= What to work on =
Retype precisely the section of the data that starts at the line containing "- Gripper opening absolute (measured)" and runs to its final line, ends included.

= Data provided =
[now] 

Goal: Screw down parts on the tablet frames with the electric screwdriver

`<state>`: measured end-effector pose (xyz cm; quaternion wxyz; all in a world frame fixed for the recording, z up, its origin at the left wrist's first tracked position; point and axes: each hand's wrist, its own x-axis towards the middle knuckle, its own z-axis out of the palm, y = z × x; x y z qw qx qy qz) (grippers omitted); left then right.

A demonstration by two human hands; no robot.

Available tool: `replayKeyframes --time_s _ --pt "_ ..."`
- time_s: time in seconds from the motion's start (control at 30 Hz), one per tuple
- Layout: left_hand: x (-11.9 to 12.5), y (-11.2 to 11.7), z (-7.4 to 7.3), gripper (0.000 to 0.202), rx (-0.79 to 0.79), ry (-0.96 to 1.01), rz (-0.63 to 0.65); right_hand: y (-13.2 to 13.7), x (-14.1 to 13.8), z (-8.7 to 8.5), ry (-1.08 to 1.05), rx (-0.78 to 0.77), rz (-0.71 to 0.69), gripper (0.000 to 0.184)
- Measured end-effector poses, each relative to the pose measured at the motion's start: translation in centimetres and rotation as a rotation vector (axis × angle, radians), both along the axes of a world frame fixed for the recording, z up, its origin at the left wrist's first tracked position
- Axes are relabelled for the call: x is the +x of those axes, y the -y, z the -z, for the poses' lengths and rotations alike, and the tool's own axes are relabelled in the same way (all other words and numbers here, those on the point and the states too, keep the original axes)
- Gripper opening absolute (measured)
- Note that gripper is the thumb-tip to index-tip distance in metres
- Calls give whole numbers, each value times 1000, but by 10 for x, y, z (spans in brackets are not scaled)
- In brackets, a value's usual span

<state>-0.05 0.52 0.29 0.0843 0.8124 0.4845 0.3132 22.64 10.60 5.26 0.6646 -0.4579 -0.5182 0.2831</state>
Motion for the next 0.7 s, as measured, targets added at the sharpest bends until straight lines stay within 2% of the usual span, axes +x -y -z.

= Response for this exercise =
- Gripper opening absolute (measured)
- Note that gripper is the thumb-tip to index-tip distance in metres
- Calls give whole numbers, each value times 1000, but by 10 for x, y, z (spans in brackets are not scaled)
- In brackets, a value's usual span

<state>-0.05 0.52 0.29 0.0843 0.8124 0.4845 0.3132 22.64 10.60 5.26 0.6646 -0.4579 -0.5182 0.2831</state>
Motion for the next 0.7 s, as measured, targets added at the sharpest bends until straight lines stay within 2% of the usual span, axes +x -y -z.

Here is where the answer stops.